In Parkinson disease, a double-blind phase II clinical trial involving 200 untreated patients was conducted, and it included chronic consumption of minocycline at 200 mg/d in 66 patients for 18 months (Investigators, 2008; LeWitt & Taylor, 2008). Its results warranted considerations of minocycline for definitive phase III trials to assess whether it can modify the long term progression of Parkinson disease (Investigators, 2008).

In Alzheimer disease, 554 patients with a diagnosis of mild Alzheimer disease were enrolled in a double-blind randomized clinical trial (Howard et al., 2020). It illustrated that chronic consumption of 200 mg/d or 400 mg/d of minocycline in 183 patients with mild Alzheimer disease for 24 months did not delay the progress of cognitive or functional impairment during that particular period (Howard et al., 2020).

In Huntington disease, 114 patients with Huntington disease were enrolled in phase II randomized clinical trial, in which 87 patients received minocycline (200 mg/d) (Huntington Study Group, 2010). However, this study reached futility criteria warranting no additional study of minocycline (Huntington Study Group, 2010).

In amyotrophic lateral sclerosis, 412 patients with amyotrophic lateral sclerosis were enrolled in a randomized placebo-controlled phase III clinical trial. Chronic consumption of minocycline in escalating doses of up to 400 mg/day for 9 months resulted in harmful effect on patients with amyotrophic lateral sclerosis (Gordon et al., 2007).

5.2 Coenzyme Q10

Coenzyme Q10 is an antioxidant in the inner mitochondrial membrane that has an anti-apoptotic activity. It prevents the activation of the mitochondrial PT, and thus obstructing BAX binding to mitochondria.

In Parkinson disease, 600 patients were enrolled in phase III randomized, placebo-controlled, double-blind clinical trial in order to assess the impact of the administration of 1200 mg/d or 2400 mg/d of CoQ10 on the deceleration of clinical decline in early Parkinson disease (Parkinson Study Group et al., 2014). It failed to confirm any clinical benefit of CoQ10 compared to placebo, and was ended when a futility criterion was reached (Parkinson Study Group et al., 2014).

In Alzheimer disease, 536 subjects were enrolled in phase III double-blind, placebo-controlled, randomized clinical trial. And it illustrated that chronic consumption of 120, 240, or 360 mg tid of the synthetic CoQ10, which is called idebenone, in patients with Alzheimer disease for 1 year failed to slow cognitive decline (Thal et al., 2003).

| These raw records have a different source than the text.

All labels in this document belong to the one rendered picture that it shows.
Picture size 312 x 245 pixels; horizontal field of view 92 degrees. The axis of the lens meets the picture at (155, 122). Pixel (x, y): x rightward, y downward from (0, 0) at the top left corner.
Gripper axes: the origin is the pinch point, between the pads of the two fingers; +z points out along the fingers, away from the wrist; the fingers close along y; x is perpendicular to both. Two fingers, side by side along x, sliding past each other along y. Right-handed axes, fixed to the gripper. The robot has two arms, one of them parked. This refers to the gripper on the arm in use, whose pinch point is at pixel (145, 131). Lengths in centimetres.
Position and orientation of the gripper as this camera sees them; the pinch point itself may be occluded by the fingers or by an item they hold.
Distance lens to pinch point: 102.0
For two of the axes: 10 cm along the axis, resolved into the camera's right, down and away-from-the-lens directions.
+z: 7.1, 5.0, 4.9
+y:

In Huntington disease, 609 patients with early-stage Huntington disease were enrolled in a randomized, double-blind, placebo-controlled phase III clinical trial that included chronic administration of 2400 mg/d CoQ for 60 months. However, its data could not validate the use of CoQ10 as a treatment to slow functional decline in Huntington disease (McGarry et al., 2017).

In amyotrophic lateral sclerosis, 185 patients with amyotrophic lateral sclerosis were enrolled in a two-stage, bias-adjusted, randomized, placebo-controlled, double-blind, phase II study. Chronic consumption of CoQ10 at 2700 mg daily for 9 months illustrated inadequate evidence to justify phase III (Kaufmann et al., 2009).